Would love to have a look at that show based on that description. Alas, as is the way in 2025, no streaming services here have it, looking for it on Amazon was not helpful either (and offered some embarrassing suggestions instead).
> To Arendt, that was the scariest thing of all – that such evil could be perpetrated by so banal an individual.

My takeaway from Eichmann was not that Eichmann _wasn't_ a horrible person. It's very clear that he is horrible, that he had full knowledge of what he was doing. Her characterization of him was actually comical. Totally irreverent of the man. (and, made the book quite a fun read)

But I think Eichmann made a deeper point. "Banality" described his self-conception.

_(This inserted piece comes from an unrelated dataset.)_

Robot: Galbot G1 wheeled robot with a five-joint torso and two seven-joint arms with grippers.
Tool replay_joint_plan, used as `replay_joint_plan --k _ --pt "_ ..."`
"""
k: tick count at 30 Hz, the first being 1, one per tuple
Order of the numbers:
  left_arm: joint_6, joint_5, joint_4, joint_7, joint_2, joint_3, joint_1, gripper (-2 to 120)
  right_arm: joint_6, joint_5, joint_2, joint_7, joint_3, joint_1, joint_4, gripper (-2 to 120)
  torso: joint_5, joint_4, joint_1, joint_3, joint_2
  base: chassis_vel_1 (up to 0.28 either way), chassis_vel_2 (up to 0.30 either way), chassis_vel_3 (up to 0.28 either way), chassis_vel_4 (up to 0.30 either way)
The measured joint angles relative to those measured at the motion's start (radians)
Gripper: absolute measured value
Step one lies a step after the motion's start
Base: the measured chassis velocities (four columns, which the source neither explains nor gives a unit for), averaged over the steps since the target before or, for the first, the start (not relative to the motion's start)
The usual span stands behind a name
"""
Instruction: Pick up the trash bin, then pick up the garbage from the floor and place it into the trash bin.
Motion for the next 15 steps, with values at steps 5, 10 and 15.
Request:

The way his place in society was created for him, and the way he used it, not even to justify and rationalize his actions, but to simply allow himself to work without thinking towards the evil that transpired. The way that Nazi society created a mechanism by which he could, by default and without effort, continue working, in spite of obvious evidence of cruelty. In fact, seeing the gas vans up close was disturbing to Eichmann, as it would be to anyone.

She generalized the mechanism beyond the Nazis (the controversy of the book was that it pointed out how closely the Jews of Europe assisted Eichmann with his work).

It is these "default", "without effort" positions that we take, in all of our daily lives, that ultimately are evil. Although Eichmann was a particularly stupid and egregious example, we all have little sayings that we say to ourselves that allow us to ignore the cruelty and evil that happens in front of our face as a result of the structures we find ourselves in.

And therefore: that it is our moral duty to see what's in front of us and reject wherever possible the "default" or "passive" position. Eichmann was notable because of his utter inability to do that. Nothing more. So, I think I disagree with the author, the root of evil is cowardice.

If you haven't watched Peep Show, you absolutely must watch Peep Show.
I have categorized Peep Show as "social horror". This article nails the point in even harder.
Today I learned the adjective "elite-coded". Also "autological".
Do you have to live quite so relentlessly in the real world?
I'd prefer to have "evil" as a word removed from language as an archaic symbolic reference to bad things that some people think that other other people do under the influence of malevolent supernatural beings. Redefining evil as something else is still clinging to the religious connotations like a baby to their nappy - for a reason: it's because it elevates my/our value systems from a mere subjective one to that a presumed spiritual realm, and therefore objective of sorts.

But the hard truth is that value systems are objectively subjective, and people can be confused, ignorant, frustrated, angry, insane, devoid of empathy, people we don't like, or our enemies - but not evil. It's time to let that term into the dustbin of history.